Write out the listing below in its entirety, minus the pictures, without changing a word.

Data block:

________________________

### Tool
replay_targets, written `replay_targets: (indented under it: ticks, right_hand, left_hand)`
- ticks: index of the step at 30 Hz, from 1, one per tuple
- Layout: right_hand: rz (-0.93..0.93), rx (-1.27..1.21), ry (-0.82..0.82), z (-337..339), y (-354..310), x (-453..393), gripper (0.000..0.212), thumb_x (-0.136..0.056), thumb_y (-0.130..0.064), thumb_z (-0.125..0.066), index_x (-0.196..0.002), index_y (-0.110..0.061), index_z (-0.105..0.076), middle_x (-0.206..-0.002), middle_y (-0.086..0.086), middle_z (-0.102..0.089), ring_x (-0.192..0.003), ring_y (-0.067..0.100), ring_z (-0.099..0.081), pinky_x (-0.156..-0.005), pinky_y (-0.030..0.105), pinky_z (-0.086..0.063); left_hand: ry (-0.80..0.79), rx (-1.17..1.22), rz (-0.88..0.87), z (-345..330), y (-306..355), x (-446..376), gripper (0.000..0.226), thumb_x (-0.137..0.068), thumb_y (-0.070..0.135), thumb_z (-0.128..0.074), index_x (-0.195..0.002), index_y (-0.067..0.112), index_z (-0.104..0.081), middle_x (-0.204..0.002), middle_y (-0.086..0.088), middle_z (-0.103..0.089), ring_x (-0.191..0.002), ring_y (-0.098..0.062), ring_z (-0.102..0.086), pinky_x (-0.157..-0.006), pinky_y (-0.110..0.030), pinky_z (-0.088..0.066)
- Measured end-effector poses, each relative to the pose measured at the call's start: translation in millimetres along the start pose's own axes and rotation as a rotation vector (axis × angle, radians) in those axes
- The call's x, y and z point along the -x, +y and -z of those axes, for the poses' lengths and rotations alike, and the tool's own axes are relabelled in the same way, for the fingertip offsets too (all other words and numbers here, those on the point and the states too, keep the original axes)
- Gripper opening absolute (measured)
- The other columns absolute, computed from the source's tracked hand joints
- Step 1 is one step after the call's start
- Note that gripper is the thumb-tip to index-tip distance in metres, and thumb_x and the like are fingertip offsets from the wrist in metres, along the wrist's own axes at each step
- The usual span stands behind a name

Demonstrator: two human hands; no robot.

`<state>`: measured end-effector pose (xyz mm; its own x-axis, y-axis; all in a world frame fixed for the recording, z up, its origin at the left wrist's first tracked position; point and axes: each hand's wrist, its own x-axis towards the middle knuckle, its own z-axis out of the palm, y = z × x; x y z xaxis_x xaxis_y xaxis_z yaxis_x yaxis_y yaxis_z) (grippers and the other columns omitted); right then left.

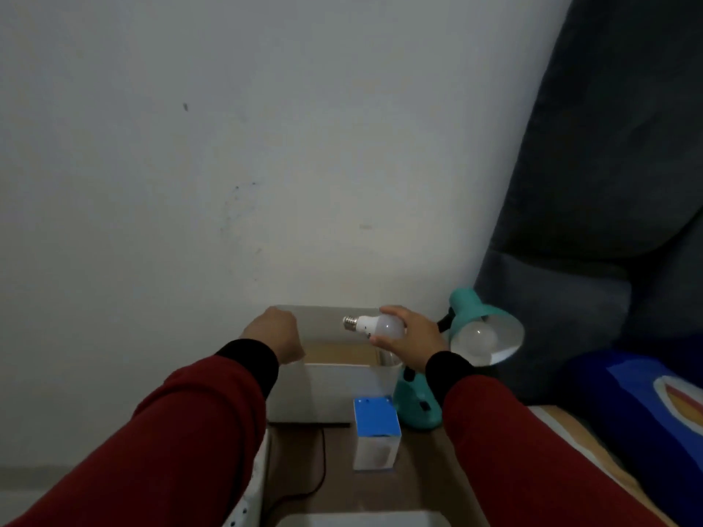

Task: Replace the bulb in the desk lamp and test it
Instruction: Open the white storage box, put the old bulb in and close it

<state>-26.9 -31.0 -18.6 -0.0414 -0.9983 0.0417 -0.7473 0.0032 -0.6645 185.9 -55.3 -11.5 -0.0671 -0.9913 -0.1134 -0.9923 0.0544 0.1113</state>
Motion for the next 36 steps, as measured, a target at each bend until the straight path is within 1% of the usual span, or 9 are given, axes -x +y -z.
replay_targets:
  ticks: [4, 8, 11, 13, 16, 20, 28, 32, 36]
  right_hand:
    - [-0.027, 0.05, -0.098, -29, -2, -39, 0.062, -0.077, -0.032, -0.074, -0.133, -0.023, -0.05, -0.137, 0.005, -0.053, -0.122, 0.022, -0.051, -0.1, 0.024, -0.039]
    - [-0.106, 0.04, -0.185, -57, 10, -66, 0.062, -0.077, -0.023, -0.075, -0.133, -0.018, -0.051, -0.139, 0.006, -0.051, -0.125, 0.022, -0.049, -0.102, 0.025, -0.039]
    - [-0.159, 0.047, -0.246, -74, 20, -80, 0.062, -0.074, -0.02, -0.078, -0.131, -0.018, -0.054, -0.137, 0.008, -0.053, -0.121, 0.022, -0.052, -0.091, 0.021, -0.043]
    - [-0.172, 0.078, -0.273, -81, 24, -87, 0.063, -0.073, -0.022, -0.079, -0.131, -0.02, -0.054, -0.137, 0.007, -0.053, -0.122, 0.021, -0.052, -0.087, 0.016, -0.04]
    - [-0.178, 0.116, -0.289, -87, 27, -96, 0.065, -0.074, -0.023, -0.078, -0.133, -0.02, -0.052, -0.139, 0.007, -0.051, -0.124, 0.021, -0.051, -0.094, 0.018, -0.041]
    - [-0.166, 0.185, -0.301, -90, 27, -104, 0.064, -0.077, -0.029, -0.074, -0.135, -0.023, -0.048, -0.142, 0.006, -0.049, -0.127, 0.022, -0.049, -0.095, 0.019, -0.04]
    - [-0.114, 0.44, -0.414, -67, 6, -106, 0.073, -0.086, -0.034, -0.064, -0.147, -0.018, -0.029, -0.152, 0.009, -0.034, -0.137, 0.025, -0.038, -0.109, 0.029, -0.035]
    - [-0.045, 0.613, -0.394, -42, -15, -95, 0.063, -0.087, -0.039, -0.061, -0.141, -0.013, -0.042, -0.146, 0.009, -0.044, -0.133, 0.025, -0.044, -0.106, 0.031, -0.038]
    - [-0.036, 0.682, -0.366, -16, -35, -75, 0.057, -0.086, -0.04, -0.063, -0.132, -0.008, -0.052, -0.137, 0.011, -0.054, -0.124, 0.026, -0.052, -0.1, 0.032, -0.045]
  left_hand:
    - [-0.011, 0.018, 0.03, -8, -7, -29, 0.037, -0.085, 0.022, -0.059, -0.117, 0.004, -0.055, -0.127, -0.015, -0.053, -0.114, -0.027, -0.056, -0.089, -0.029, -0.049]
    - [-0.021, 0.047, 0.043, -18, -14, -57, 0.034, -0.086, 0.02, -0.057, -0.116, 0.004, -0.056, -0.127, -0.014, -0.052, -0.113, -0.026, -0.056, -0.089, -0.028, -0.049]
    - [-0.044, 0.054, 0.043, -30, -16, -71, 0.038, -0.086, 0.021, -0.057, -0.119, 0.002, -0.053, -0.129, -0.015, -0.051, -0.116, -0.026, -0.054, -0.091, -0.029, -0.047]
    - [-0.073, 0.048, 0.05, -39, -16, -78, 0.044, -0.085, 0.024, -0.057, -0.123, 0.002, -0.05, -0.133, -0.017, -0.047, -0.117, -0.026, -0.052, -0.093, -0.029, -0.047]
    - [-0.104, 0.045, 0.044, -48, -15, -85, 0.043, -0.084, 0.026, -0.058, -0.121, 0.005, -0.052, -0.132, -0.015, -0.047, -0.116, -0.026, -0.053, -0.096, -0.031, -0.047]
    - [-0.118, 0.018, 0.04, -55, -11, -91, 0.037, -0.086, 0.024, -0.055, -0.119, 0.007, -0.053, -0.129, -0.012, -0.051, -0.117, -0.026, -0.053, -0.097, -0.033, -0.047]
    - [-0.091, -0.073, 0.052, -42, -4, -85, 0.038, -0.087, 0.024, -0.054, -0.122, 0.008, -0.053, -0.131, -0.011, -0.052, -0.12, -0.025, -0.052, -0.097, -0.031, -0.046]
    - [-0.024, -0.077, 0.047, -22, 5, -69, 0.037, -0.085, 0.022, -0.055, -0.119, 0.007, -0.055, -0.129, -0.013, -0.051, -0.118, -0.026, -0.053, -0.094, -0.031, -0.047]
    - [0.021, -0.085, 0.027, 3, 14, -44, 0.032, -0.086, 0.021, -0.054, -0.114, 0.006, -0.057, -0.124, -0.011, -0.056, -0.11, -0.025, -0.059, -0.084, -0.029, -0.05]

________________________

Answer to the problem:
### Tool
replay_targets, written `replay_targets: (indented under it: ticks, right_hand, left_hand)`
- ticks: index of the step at 30 Hz, from 1, one per tuple
- Layout: right_hand: rz (-0.93..0.93), rx (-1.27..1.21), ry (-0.82..0.82), z (-337..339), y (-354..310), x (-453..393), gripper (0.000..0.212), thumb_x (-0.136..0.056), thumb_y (-0.130..0.064), thumb_z (-0.125..0.066), index_x (-0.196..0.002), index_y (-0.110..0.061), index_z (-0.105..0.076), middle_x (-0.206..-0.002), middle_y (-0.086..0.086), middle_z (-0.102..0.089), ring_x (-0.192..0.003), ring_y (-0.067..0.100), ring_z (-0.099..0.081), pinky_x (-0.156..-0.005), pinky_y (-0.030..0.105), pinky_z (-0.086..0.063); left_hand: ry (-0.80..0.79), rx (-1.17..1.22), rz (-0.88..0.87), z (-345..330), y (-306..355), x (-446..376), gripper (0.000..0.226), thumb_x (-0.137..0.068), thumb_y (-0.070..0.135), thumb_z (-0.128..0.074), index_x (-0.195..0.002), index_y (-0.067..0.112), index_z (-0.104..0.081), middle_x (-0.204..0.002), middle_y (-0.086..0.088), middle_z (-0.103..0.089), ring_x (-0.191..0.002), ring_y (-0.098..0.062), ring_z (-0.102..0.086), pinky_x (-0.157..-0.006), pinky_y (-0.110..0.030), pinky_z (-0.088..0.066)
- Measured end-effector poses, each relative to the pose measured at the call's start: translation in millimetres along the start pose's own axes and rotation as a rotation vector (axis × angle, radians) in those axes
- The call's x, y and z point along the -x, +y and -z of those axes, for the poses' lengths and rotations alike, and the tool's own axes are relabelled in the same way, for the fingertip offsets too (all other words and numbers here, those on the point and the states too, keep the original axes)
- Gripper opening absolute (measured)
- The other columns absolute, computed from the source's tracked hand joints
- Step 1 is one step after the call's start
- Note that gripper is the thumb-tip to index-tip distance in metres, and thumb_x and the like are fingertip offsets from the wrist in metres, along the wrist's own axes at each step
- The usual span stands behind a name

Demonstrator: two human hands; no robot.

`<state>`: measured end-effector pose (xyz mm; its own x-axis, y-axis; all in a world frame fixed for the recording, z up, its origin at the left wrist's first tracked position; point and axes: each hand's wrist, its own x-axis towards the middle knuckle, its own z-axis out of the palm, y = z × x; x y z xaxis_x xaxis_y xaxis_z yaxis_x yaxis_y yaxis_z) (grippers and the other columns omitted); right then left.


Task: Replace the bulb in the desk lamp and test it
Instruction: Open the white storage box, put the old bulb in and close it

<state>-26.9 -31.0 -18.6 -0.0414 -0.9983 0.0417 -0.7473 0.0032 -0.6645 185.9 -55.3 -11.5 -0.0671 -0.9913 -0.1134 -0.9923 0.0544 0.1113</state>
Motion for the next 36 steps, as measured, a target at each bend until the straight path is within 1% of the usual span, or 9 are given, axes -x +y -z.
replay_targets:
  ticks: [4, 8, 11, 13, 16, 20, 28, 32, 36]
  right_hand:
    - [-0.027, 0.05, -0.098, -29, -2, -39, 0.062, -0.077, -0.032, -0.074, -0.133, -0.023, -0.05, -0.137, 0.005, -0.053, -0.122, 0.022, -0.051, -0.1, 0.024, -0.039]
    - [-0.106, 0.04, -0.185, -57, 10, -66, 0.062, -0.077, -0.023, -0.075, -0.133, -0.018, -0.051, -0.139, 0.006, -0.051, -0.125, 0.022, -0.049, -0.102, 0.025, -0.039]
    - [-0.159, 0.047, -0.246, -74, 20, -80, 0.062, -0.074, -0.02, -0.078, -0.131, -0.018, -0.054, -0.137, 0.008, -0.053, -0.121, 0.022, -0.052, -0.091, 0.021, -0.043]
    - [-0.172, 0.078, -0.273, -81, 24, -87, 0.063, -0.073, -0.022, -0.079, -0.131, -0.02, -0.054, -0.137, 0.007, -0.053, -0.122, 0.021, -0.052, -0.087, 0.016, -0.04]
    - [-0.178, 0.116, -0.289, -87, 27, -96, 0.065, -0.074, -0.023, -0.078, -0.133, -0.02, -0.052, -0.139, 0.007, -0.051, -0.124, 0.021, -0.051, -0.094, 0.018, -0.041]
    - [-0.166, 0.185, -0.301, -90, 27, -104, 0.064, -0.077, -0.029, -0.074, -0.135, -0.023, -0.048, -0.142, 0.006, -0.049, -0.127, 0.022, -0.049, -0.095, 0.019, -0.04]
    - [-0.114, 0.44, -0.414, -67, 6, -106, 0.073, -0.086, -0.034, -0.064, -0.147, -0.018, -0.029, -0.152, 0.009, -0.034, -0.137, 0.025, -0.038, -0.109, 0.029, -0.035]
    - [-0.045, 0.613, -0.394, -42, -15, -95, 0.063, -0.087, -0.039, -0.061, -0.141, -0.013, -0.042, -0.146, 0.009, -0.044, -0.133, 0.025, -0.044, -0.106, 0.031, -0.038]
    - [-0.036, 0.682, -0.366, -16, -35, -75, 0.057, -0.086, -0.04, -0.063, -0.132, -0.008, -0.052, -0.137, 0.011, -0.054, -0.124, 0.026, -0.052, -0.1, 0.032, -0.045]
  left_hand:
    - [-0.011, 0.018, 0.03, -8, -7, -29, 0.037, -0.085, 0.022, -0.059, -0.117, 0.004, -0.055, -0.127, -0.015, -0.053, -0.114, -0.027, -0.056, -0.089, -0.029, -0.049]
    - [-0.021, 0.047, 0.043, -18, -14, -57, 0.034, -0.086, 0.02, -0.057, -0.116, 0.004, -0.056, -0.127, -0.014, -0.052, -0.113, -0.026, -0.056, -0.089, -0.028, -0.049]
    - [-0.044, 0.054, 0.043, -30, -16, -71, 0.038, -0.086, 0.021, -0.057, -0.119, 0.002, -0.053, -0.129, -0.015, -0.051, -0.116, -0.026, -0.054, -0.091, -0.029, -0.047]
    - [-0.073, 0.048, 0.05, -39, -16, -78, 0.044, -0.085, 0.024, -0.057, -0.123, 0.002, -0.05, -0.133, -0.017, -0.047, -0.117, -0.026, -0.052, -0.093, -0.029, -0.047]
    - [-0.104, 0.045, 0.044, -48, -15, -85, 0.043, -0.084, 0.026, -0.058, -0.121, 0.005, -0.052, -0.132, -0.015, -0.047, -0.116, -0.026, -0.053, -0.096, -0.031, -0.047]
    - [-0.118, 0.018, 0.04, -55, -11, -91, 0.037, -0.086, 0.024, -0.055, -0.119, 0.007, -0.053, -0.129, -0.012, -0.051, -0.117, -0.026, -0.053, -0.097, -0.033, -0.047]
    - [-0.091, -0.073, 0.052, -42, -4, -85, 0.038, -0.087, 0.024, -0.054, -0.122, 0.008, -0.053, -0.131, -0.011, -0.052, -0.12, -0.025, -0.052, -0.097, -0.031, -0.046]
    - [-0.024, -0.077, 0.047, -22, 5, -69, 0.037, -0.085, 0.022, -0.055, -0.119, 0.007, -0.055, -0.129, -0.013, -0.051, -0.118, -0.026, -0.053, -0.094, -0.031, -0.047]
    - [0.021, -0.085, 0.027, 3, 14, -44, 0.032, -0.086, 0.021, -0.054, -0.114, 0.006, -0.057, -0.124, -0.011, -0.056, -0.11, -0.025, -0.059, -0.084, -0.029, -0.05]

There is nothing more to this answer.